Yes, Maverick is still in the Navy, but he’s also still a Captain, a rank he should’ve progressed passed since before the events of the first film. Yes, he’s still a great pilot—his ego is still writing checks his body can’t cash, as the saying goes—but he bounces around from place to play, with his career (and life) constantly dangling by a thread.

For those wondering, Maverick did not wind up with Charlie (Kelly McGillis’s character in the first film). Maverick did not continue teaching at Top Gun. When we find him at the start of this new movie, he’s a test pilot leading a group trying to break an airspeed record. Naturally, the program is being shutdown and they have to sneak out and run one last test before official word of the shuttering arrives in the form of Ed Harris’s Rear Admiral Cain, but never for a minute is there a fear that Maverick might not get in the plane – just look at the name of the movie.

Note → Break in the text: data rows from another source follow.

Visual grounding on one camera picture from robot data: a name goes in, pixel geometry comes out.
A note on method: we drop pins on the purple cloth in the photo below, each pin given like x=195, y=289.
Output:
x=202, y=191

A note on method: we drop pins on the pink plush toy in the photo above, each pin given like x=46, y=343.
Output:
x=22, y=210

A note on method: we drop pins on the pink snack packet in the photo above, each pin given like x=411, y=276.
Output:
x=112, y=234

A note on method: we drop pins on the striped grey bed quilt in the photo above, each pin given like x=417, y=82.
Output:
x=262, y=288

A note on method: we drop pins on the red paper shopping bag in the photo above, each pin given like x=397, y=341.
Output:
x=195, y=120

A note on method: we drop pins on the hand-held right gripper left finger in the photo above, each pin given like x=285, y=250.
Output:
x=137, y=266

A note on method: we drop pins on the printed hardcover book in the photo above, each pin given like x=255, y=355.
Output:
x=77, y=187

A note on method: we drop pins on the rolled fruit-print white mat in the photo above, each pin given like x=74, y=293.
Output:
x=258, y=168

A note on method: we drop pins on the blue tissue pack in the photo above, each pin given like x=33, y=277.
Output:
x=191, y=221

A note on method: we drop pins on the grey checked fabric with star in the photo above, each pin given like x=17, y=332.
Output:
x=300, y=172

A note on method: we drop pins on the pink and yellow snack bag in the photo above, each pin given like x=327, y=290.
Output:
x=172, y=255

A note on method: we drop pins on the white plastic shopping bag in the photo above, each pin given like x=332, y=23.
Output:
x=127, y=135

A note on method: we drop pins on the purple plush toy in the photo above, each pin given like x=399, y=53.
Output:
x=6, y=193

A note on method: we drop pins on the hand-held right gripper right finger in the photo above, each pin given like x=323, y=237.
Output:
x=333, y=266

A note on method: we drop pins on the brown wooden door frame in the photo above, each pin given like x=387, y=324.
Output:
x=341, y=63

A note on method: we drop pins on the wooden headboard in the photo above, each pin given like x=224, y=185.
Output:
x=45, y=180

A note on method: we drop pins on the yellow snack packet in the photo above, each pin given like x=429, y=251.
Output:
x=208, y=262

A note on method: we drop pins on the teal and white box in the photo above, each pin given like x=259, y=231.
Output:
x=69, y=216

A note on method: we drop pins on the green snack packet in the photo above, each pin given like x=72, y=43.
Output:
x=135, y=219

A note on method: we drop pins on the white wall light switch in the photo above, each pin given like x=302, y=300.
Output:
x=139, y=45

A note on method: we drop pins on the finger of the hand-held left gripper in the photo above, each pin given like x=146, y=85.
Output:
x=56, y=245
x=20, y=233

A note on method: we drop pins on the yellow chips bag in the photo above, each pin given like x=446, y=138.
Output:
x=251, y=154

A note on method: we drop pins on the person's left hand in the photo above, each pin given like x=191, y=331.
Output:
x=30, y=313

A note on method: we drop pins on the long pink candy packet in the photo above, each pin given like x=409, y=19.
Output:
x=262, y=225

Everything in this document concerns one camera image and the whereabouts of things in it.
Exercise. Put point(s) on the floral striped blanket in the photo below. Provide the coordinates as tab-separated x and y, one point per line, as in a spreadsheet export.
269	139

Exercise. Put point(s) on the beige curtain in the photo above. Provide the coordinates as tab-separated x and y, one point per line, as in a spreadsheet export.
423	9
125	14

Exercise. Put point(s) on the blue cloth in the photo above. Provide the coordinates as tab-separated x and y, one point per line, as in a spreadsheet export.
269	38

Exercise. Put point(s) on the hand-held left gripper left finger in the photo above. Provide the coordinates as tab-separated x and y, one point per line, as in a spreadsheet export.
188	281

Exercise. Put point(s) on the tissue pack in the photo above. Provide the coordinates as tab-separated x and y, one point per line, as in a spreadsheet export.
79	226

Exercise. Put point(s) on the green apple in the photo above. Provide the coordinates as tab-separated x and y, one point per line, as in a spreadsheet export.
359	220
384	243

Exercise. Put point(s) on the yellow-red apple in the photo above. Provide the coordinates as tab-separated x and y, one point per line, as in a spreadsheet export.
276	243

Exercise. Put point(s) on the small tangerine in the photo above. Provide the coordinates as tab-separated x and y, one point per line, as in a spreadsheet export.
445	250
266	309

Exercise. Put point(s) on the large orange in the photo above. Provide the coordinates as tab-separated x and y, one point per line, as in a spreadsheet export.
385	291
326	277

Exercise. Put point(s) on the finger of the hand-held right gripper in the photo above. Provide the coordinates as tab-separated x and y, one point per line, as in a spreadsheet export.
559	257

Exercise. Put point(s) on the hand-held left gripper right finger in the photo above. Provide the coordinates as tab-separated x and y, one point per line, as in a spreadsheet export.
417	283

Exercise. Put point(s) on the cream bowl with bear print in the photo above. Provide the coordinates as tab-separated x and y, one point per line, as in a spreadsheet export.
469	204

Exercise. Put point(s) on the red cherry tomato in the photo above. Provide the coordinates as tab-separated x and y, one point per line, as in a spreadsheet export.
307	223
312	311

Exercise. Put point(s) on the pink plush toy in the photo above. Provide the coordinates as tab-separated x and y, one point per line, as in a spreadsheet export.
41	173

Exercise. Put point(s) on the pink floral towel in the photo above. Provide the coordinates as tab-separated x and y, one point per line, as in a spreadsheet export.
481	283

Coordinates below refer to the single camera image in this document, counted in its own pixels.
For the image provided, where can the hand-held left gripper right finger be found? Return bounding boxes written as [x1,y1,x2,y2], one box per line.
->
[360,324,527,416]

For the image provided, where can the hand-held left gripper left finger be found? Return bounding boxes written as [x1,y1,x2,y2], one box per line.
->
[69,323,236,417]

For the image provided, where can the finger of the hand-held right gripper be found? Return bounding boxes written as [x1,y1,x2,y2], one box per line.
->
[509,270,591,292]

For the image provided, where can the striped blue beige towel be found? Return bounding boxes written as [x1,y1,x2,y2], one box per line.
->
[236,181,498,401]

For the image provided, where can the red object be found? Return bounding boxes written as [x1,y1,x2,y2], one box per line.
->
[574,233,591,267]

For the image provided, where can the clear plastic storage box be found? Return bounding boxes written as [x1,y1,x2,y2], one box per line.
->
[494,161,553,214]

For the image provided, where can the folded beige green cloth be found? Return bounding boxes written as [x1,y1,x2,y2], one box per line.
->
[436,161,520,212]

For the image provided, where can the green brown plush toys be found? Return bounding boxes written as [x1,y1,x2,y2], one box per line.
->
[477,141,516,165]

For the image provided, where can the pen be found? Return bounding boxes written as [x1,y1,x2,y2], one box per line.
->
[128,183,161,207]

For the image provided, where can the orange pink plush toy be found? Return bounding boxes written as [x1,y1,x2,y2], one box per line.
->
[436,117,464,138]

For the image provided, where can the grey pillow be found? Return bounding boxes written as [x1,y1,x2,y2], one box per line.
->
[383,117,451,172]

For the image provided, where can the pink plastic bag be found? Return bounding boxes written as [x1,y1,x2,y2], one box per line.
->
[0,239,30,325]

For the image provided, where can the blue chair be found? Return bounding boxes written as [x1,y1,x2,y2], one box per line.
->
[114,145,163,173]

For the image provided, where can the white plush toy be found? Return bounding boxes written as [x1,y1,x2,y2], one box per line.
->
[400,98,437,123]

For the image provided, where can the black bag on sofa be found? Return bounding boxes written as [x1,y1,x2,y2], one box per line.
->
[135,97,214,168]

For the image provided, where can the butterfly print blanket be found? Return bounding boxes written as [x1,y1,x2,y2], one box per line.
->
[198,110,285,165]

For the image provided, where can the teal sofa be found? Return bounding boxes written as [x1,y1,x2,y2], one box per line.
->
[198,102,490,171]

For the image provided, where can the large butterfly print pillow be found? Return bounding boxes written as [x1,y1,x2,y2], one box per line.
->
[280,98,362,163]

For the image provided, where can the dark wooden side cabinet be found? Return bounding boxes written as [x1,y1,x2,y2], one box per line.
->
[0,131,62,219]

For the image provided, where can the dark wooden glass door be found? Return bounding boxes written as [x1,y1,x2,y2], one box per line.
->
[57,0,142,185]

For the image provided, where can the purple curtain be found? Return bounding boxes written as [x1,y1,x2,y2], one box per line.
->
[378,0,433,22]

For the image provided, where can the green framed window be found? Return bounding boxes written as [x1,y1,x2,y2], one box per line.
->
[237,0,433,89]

And, again just like the name of the movie makes clear, following this flight Maverick soon finds himself back at the Navy’s Fighter Weapons School aka Top Gun.

“But he’s already completed the school as a student and washed out from teaching at Top Gun,” you say. That’s true. The movie doesn’t offer a great reason for the whole thing to really take place there (other than it being a sequel). It’s possible that the location is the only one suitable for training fighter pilots (all of whom have also already graduated from the school) for the upcoming Death Star Trench Run mission, but if so, that’s never said.

Here is the crucial thing to know about “Top Gun: Maverick.” It is rather illogical. It offers up silly moments galore. It apes the original film to an almost ludicrous degree at certain points. It is also absolutely wonderful. Cruise’s charisma is on full display and the actors playing the pilots he’s teaching—Miles Teller, Glen Powell, Jay Ellis, Danny Ramirez, Monica Barbaro, Lewis Pullman, and Greg Tarzan Davis—all succeed, although none more so than Miles Teller.

Teller is given the best role, and the unenviable position, of having to play Lt. Bradley “Rooster” Bradshaw, the son of Anthony Edwards’s “Goose” from the original film. Despite having the big shoes of a well-loved character to fill, Teller delivers as Rooster. The character’s relationship with Maverick and entire attitude about life work in a way that makes the whole thing feel like more than a poor attempt to pull at one’s heartstrings.

There are just so many ways this movie could go wrong, there are so many possible pitfalls, and although it comes perilously close to them at times, it never falls into any of them. Rooster repeating lines that Goose uttered somehow doesn’t feel false. Val Kilmer makes a brief appearance as Iceman, now an Admiral and the guy who has kept saving Maverick every time the latter ran afoul of someone at a posting. The way their relationship has grown through the years—and Iceman’s repeatedly needing to save Maverick—feels exactly right. The movie even manages to bring in Jennifer Connelly as Penny Bradshaw, Maverick’s love interest for the film and the character namechecked in the original as the Admiral’s daughter by whom Maverick did a high speed pass.

To top it all off, the flying sequences in “Top Gun: Maverick” are stupendous. Whether or not the film has subbed the USN’s F/A-18 for the Rebel Alliance’s X-Wing, the moments in them are thrilling. Kosinski and cinematographer Claudio Miranda have crafted something amazing. A quick perusal of the official production notes for the film make it clear that an incredible amount of effort went into making the in-aircraft scenes happen and, whether or not the notes embellish the truth, the results are undeniable. The viewer absolutely believes that these characters are performing these maneuvers in these planes.

We live in an age of unnecessary and poorly executed sequels, of movies that were only produced to make a quick buck and which should not exist. “Top Gun: Maverick,” may very well be an unnecessary sequel, it may have been produced to make a buck, but it is not poorly executed and the money it makes will have been well earned. The world at large is not a better place for this sequel existing, but the world of film is. Talk about an against all odds success story.

For those looking around and wondering, Tom Cruise remains the best of the best.